Your goal
Records follow. Print exactly the lines from the one that has "The text here" through the one that has "red pencil cup?", inclusive, and omit the pictures.

(Data for analysis Opens)

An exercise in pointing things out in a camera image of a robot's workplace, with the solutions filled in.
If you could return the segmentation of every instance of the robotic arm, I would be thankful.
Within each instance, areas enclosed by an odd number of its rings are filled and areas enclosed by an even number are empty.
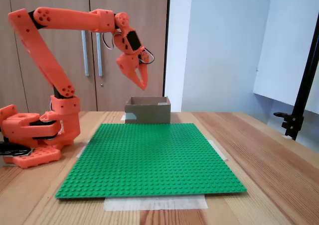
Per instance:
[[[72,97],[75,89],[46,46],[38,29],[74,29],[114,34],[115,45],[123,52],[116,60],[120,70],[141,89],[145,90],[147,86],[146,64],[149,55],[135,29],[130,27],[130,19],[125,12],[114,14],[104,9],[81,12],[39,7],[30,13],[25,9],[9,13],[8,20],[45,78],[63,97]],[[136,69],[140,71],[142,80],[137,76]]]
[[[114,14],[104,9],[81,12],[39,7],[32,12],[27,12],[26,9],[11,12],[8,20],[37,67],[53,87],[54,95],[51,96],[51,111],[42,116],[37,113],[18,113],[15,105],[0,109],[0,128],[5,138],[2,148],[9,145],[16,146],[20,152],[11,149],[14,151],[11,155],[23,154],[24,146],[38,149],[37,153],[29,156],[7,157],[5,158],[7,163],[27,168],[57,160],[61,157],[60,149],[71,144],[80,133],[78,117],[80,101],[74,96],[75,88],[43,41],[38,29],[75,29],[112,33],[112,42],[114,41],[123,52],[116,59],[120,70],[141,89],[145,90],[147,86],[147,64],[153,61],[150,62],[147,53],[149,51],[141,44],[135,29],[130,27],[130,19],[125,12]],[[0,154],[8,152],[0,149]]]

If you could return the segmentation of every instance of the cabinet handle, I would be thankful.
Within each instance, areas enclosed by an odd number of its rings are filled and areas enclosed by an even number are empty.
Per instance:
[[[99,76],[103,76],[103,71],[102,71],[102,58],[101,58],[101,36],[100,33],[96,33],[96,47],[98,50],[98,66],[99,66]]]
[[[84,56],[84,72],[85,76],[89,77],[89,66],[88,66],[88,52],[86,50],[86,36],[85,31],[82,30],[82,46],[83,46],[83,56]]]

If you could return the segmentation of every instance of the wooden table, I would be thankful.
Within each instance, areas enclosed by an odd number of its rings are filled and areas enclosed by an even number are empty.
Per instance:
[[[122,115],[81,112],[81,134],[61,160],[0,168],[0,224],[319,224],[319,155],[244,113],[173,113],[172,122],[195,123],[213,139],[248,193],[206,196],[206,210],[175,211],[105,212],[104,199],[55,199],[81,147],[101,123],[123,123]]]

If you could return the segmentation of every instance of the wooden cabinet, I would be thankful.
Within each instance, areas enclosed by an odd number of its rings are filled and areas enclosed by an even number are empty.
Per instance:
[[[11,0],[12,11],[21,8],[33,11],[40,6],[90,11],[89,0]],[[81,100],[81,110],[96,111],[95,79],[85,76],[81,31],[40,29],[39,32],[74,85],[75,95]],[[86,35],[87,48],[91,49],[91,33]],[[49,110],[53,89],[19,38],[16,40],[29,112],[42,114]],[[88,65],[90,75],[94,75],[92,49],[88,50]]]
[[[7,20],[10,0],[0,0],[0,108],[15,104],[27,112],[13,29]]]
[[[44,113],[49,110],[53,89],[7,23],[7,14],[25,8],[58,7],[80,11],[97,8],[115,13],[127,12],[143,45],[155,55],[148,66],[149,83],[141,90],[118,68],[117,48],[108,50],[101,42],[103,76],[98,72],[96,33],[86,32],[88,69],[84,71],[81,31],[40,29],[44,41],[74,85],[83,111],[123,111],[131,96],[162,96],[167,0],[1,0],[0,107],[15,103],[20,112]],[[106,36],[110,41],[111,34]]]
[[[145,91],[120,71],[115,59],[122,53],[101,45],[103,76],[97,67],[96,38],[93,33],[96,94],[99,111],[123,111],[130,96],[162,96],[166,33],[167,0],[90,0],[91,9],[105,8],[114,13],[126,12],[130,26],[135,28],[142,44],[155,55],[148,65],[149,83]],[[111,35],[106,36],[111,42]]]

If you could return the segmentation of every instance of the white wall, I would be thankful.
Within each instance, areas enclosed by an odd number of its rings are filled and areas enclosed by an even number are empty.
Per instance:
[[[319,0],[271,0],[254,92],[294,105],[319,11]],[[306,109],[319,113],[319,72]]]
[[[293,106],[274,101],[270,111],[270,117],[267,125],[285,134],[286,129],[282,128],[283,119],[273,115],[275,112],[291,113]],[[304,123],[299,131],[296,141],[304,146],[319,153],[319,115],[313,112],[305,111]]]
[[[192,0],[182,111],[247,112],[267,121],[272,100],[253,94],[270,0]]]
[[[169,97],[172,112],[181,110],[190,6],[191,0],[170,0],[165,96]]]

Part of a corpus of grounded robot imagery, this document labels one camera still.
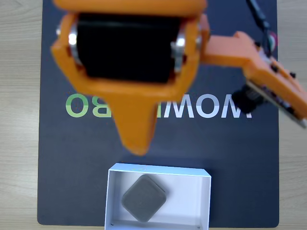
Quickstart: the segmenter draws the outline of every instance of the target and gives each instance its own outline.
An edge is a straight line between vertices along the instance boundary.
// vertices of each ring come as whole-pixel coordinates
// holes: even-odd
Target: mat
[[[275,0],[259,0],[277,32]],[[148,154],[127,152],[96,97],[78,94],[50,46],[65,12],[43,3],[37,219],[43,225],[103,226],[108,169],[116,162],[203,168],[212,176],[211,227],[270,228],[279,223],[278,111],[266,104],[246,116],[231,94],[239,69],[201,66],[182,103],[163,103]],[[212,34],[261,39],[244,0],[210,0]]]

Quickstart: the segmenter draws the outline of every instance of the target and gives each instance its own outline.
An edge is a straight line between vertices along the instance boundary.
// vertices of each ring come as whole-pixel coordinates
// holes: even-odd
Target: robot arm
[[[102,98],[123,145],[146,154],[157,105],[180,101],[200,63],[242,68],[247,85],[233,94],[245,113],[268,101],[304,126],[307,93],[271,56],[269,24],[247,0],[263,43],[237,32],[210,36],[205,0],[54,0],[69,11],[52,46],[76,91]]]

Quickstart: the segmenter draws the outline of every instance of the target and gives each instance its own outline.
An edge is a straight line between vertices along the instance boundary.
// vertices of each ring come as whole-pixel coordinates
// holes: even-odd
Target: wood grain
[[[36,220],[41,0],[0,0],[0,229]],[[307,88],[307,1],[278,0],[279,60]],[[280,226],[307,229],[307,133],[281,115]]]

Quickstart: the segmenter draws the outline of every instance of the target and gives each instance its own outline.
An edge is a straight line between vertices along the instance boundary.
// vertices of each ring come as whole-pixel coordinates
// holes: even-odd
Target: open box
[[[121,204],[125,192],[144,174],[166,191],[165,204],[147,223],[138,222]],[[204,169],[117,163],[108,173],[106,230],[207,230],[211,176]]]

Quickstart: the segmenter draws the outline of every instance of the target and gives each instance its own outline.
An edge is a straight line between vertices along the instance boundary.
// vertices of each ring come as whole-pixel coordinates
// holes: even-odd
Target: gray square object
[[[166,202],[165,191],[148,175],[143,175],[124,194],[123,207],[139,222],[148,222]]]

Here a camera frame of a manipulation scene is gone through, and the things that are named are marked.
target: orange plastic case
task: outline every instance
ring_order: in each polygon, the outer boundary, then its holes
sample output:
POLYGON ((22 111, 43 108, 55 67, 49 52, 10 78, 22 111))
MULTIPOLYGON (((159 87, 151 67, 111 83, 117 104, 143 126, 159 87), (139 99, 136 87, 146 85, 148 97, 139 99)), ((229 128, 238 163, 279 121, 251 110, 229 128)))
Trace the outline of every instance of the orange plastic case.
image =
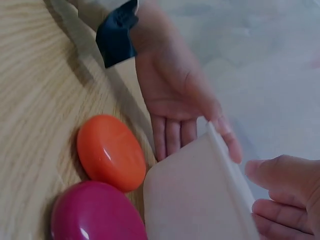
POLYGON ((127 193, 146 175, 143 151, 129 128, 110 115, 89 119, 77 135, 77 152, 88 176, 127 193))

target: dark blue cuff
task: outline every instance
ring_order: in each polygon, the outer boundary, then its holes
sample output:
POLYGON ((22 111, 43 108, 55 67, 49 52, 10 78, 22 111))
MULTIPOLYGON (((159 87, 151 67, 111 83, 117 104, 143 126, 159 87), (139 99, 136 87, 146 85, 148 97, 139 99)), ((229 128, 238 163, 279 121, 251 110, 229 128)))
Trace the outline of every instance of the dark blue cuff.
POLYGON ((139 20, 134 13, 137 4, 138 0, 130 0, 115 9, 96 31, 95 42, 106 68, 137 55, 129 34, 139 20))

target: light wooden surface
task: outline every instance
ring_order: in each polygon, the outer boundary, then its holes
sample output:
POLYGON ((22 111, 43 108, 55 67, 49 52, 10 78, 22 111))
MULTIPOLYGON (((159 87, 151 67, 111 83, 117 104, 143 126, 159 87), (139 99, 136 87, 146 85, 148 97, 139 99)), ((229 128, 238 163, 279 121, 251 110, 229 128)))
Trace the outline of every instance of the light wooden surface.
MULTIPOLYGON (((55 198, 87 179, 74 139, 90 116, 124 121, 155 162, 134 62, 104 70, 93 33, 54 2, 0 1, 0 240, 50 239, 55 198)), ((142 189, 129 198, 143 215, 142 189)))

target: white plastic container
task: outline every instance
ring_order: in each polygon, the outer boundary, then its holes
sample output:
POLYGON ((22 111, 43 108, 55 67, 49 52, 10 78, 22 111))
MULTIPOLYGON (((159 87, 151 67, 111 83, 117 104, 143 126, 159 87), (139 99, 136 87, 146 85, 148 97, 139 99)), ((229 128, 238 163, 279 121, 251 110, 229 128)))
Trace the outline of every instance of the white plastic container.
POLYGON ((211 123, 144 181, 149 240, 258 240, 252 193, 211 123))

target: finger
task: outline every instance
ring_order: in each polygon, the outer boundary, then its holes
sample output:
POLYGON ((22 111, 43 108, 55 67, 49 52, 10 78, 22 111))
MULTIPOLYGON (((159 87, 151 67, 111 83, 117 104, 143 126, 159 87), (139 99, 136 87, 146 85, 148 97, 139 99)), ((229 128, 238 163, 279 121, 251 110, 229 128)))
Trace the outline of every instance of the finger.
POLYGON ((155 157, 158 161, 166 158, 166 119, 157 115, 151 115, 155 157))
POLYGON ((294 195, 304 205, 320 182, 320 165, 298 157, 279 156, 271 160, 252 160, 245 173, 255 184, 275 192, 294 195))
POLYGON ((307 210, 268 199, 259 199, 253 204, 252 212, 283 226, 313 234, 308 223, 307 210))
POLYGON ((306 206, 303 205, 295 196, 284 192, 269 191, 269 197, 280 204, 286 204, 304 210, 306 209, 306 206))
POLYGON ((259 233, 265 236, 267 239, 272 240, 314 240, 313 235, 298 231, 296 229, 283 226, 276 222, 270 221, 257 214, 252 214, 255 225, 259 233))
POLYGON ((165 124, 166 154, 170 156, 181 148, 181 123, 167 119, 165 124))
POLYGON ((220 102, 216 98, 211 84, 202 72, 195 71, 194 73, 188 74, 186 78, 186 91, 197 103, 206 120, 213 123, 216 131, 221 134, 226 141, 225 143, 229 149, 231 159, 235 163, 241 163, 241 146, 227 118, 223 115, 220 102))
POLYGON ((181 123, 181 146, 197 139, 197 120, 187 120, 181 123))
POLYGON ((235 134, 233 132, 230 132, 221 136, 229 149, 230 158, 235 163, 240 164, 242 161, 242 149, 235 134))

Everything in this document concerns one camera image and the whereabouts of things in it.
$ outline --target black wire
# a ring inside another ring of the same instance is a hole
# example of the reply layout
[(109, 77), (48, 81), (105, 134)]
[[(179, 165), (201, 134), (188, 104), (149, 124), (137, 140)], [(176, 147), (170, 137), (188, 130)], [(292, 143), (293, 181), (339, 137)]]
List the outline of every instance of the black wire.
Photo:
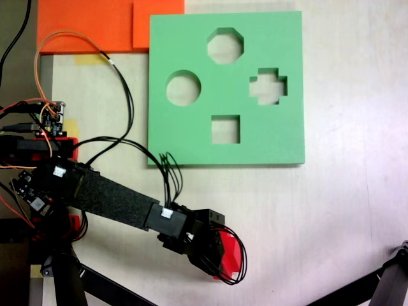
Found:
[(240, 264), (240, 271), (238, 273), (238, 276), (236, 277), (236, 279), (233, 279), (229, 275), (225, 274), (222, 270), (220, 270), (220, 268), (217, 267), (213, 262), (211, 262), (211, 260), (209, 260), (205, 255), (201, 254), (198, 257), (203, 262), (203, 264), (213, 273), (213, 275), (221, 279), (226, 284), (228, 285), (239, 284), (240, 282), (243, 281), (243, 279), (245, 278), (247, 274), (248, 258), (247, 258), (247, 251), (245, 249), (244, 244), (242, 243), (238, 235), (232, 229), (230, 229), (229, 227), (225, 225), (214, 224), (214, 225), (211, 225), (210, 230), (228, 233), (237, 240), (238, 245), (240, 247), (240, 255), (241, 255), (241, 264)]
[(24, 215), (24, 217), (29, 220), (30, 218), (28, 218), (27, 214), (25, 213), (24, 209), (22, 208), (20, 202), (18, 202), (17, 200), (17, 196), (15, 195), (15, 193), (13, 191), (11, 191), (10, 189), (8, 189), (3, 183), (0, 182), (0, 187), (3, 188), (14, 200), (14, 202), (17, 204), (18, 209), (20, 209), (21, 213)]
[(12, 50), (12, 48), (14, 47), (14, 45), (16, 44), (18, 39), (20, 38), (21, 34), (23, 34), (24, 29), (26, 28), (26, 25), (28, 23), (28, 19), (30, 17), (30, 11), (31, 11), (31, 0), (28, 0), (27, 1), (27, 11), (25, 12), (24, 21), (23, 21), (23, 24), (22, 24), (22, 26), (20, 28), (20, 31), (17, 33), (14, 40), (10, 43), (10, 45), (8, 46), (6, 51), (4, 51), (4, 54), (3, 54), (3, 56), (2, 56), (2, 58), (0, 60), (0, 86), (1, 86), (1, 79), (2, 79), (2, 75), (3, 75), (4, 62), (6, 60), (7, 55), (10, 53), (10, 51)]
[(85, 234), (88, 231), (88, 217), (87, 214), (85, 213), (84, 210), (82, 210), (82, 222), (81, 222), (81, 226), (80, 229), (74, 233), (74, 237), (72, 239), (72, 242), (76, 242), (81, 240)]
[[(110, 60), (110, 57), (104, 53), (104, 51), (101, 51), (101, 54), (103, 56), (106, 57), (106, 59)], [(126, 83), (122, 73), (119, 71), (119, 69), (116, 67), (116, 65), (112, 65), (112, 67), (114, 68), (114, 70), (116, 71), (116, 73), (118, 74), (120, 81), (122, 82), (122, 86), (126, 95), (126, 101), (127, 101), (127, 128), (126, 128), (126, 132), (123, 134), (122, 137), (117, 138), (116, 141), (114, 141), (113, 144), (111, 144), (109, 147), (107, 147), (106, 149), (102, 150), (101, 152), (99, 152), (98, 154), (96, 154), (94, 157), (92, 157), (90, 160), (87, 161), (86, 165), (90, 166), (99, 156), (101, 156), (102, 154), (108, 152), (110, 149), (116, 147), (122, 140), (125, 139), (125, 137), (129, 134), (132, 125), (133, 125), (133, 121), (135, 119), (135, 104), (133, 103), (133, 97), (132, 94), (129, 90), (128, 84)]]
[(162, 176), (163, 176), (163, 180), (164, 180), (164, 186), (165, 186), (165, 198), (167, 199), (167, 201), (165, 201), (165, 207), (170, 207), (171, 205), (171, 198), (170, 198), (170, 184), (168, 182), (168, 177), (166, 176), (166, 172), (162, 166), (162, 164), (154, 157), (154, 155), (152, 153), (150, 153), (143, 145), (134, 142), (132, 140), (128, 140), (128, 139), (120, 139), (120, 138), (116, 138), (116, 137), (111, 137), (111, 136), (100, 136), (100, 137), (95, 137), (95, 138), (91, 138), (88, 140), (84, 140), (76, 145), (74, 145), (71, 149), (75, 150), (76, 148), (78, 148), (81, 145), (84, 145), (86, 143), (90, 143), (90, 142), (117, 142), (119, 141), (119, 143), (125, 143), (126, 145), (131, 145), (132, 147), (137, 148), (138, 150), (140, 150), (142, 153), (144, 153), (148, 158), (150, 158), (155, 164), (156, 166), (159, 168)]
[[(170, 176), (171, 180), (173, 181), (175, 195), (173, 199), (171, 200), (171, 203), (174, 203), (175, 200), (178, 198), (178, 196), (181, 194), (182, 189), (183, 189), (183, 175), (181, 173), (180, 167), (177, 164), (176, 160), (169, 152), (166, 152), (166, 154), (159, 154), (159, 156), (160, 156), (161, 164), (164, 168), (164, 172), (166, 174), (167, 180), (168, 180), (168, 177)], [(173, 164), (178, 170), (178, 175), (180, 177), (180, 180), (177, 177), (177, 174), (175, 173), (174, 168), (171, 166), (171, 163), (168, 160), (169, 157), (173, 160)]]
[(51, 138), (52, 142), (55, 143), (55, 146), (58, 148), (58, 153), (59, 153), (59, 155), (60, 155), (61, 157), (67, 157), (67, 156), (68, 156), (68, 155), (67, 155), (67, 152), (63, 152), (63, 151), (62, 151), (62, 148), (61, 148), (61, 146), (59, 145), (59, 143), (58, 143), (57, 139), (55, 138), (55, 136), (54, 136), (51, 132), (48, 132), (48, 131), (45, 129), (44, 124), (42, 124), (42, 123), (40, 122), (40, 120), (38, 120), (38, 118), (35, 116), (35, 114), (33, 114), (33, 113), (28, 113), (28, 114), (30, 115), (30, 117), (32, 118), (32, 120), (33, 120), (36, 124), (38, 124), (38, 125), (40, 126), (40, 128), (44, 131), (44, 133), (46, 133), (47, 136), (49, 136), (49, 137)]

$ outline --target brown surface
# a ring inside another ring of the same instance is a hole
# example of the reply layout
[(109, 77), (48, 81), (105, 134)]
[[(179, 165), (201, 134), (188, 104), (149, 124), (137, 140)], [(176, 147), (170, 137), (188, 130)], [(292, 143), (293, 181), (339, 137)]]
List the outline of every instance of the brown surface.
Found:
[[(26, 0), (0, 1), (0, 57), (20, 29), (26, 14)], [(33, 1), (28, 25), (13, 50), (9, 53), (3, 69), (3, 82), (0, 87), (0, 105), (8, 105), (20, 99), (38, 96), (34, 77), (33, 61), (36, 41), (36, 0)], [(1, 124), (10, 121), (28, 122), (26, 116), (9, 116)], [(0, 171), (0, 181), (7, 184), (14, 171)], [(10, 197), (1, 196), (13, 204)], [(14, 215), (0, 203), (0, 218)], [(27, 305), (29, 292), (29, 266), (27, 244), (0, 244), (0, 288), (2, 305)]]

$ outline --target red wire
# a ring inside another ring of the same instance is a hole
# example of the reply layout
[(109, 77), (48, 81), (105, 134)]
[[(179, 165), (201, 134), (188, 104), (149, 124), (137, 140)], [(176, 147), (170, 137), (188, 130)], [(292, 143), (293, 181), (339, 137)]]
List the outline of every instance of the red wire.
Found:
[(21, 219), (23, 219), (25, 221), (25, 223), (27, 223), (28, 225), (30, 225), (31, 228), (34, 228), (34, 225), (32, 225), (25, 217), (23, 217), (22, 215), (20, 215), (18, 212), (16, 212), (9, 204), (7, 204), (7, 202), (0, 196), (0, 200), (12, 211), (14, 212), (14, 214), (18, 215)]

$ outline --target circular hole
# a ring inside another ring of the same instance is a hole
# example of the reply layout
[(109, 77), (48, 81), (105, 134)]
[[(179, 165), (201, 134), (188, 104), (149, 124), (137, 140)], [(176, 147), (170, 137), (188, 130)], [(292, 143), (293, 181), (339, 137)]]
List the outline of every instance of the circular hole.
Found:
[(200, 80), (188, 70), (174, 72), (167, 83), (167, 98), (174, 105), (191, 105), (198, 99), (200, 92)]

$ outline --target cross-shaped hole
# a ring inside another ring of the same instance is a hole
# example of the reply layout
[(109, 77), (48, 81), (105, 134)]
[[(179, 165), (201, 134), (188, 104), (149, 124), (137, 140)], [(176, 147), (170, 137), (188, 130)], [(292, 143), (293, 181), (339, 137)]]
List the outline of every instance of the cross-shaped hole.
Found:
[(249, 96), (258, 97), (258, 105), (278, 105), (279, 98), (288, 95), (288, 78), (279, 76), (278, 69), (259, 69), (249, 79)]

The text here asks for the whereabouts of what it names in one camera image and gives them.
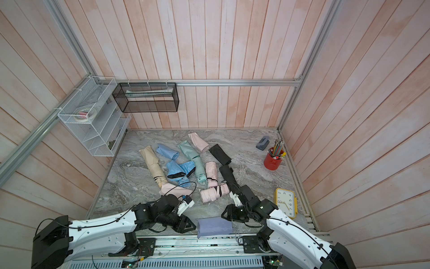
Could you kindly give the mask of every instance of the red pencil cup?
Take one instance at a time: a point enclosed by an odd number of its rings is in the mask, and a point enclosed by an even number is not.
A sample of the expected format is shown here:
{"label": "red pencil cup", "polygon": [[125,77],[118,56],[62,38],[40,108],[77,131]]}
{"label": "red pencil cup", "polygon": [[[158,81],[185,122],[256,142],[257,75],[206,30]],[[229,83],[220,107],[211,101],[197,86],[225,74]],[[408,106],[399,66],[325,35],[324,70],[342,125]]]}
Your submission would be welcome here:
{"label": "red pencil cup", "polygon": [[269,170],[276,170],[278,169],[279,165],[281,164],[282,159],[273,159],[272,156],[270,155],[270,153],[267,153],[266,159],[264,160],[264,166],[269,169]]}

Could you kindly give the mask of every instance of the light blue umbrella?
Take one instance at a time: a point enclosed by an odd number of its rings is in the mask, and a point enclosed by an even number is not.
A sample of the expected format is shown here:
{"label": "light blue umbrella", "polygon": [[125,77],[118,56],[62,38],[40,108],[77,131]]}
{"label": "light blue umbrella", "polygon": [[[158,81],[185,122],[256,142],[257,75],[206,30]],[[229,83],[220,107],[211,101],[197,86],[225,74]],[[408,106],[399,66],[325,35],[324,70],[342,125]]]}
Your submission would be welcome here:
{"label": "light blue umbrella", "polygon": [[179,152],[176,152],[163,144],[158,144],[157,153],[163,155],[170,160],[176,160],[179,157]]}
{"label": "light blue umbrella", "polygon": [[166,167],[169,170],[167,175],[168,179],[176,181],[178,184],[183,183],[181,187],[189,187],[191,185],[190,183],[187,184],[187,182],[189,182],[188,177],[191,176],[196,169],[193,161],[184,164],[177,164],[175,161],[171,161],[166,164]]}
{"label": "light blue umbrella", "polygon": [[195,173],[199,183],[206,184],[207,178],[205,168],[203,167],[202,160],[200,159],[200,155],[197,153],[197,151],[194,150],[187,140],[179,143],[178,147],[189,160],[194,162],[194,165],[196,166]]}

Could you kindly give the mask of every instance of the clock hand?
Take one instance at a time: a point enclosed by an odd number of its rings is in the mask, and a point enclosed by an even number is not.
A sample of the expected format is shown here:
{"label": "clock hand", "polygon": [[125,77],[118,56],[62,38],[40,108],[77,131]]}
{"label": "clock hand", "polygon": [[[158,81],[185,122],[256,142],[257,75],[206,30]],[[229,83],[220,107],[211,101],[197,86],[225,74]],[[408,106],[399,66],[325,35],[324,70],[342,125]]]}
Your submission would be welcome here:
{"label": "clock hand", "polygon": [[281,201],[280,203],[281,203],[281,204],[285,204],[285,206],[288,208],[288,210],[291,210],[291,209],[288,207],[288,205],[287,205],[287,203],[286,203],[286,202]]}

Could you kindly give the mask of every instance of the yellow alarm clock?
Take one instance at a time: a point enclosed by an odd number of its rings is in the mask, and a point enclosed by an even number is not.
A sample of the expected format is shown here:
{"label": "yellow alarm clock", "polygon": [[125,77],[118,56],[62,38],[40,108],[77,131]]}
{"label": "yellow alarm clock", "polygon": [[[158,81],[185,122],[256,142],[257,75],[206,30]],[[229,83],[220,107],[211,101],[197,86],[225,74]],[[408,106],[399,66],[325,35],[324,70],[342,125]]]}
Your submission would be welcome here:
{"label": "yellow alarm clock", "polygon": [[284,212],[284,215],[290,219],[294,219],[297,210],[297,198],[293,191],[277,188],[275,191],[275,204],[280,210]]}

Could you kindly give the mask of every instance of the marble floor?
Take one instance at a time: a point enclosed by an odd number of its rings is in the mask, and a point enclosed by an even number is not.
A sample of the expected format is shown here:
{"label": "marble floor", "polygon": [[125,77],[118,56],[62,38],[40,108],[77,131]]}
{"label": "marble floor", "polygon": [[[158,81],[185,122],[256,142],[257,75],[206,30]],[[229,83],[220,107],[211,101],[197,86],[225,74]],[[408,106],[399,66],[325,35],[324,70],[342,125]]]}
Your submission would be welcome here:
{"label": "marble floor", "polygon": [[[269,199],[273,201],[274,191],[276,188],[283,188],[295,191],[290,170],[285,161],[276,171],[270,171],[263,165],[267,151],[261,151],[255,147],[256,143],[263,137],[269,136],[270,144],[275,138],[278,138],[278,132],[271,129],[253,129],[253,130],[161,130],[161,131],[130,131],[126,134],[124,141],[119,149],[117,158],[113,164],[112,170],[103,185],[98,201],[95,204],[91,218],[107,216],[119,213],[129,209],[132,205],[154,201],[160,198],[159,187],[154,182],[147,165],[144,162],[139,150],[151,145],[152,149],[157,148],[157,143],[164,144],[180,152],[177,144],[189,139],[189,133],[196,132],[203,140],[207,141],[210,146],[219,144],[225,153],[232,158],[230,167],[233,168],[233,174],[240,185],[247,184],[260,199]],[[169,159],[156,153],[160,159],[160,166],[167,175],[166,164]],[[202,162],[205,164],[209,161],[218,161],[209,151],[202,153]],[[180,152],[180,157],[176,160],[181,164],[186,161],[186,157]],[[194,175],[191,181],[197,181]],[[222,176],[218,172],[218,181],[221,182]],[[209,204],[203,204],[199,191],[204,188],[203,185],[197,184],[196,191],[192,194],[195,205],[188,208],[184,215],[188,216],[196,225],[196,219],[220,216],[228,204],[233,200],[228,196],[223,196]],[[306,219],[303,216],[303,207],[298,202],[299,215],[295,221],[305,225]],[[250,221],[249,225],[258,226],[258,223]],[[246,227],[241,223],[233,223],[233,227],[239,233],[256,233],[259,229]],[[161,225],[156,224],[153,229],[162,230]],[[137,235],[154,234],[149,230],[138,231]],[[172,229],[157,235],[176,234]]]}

(Data for analysis Closes)

Exercise result
The text here asks for the whereabouts of what it names in one camera image and gives them.
Could you kindly give the mask of every instance of the red pencil cup?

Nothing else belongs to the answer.